§ **Your assignment**:
In the entries below, the lines from the one with "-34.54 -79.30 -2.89" through the one with "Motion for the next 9" are to be copied exactly; both ends count.

§ **Dataset extract**:
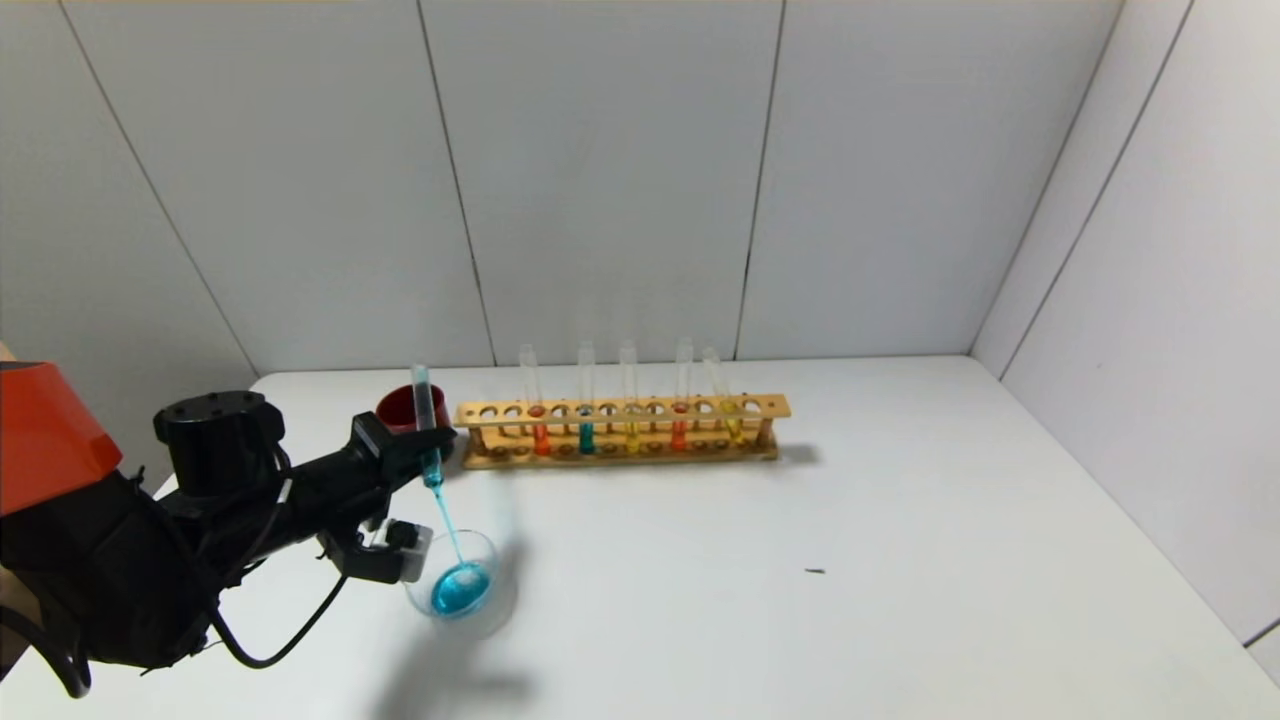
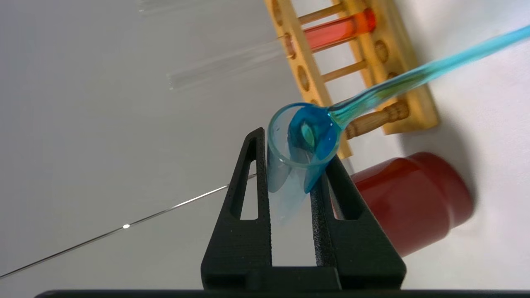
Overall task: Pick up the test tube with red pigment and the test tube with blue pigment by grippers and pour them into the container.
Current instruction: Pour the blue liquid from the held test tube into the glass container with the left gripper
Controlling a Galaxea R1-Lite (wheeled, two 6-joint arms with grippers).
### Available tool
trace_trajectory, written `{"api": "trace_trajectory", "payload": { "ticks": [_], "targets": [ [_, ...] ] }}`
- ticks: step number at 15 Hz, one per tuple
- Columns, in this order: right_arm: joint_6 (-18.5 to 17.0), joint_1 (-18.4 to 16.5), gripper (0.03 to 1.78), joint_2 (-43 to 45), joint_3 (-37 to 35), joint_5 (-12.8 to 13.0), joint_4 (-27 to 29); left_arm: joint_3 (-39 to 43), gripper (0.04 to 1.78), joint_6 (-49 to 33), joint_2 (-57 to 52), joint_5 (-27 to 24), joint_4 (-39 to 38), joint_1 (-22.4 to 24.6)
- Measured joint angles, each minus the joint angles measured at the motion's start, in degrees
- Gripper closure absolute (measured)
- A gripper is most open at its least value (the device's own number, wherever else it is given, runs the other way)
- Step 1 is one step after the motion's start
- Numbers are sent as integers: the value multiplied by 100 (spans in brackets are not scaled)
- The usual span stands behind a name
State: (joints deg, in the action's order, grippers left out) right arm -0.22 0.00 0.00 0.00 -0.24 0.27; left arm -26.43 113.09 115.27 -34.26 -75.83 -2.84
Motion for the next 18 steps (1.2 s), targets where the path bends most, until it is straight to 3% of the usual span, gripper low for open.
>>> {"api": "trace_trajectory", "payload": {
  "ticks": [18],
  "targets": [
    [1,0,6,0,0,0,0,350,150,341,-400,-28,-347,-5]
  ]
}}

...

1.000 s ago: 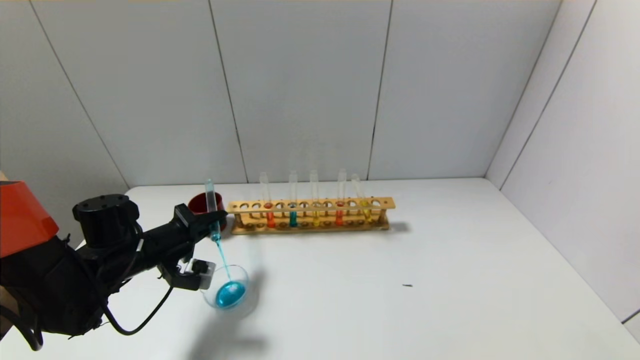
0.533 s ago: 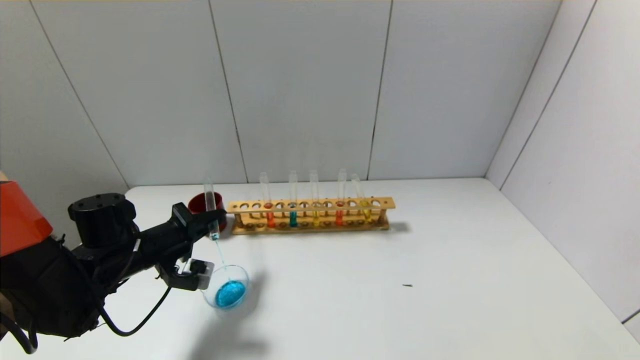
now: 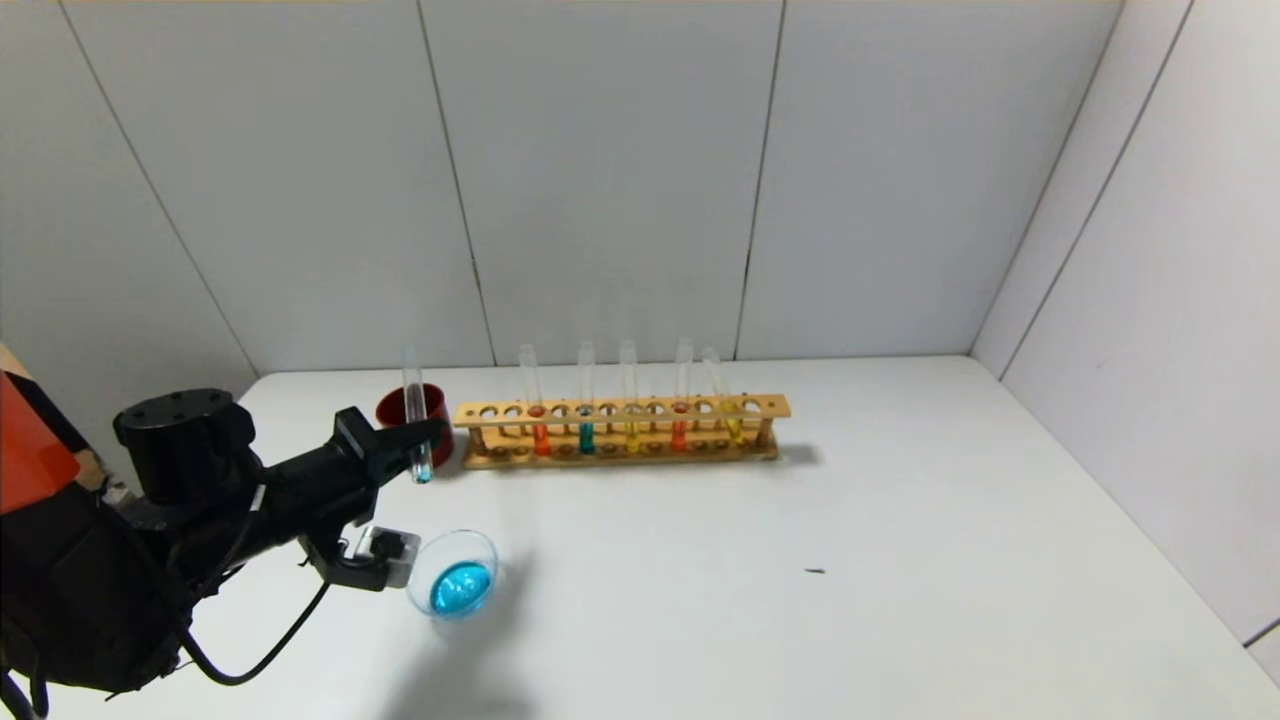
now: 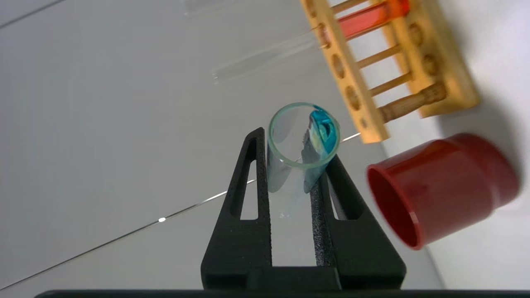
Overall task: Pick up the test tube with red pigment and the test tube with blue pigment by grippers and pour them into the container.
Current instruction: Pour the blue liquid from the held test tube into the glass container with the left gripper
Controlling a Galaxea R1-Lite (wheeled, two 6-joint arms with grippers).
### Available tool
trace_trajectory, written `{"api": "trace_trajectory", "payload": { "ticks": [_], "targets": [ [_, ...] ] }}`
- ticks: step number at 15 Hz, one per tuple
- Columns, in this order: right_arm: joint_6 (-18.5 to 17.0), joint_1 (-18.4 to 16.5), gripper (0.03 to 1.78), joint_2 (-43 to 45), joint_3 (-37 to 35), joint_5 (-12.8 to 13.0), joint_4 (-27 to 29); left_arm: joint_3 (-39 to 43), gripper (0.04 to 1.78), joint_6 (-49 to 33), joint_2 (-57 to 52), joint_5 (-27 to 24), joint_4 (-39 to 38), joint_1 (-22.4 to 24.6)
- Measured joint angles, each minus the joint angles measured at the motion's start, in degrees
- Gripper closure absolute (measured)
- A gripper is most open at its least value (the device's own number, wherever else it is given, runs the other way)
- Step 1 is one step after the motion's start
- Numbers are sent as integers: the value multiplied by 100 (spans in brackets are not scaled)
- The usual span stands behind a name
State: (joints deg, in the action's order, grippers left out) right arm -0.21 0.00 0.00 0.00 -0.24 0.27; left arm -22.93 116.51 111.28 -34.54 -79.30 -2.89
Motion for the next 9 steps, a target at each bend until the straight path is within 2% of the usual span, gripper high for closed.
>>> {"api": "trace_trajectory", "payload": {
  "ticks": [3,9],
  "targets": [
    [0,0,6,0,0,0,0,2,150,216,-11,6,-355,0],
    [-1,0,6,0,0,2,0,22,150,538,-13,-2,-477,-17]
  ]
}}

§ **Exercise output**:
State: (joints deg, in the action's order, grippers left out) right arm -0.21 0.00 0.00 0.00 -0.24 0.27; left arm -22.93 116.51 111.28 -34.54 -79.30 -2.89
Motion for the next 9 steps, a target at each bend until the straight path is within 2% of the usual span, gripper high for closed.

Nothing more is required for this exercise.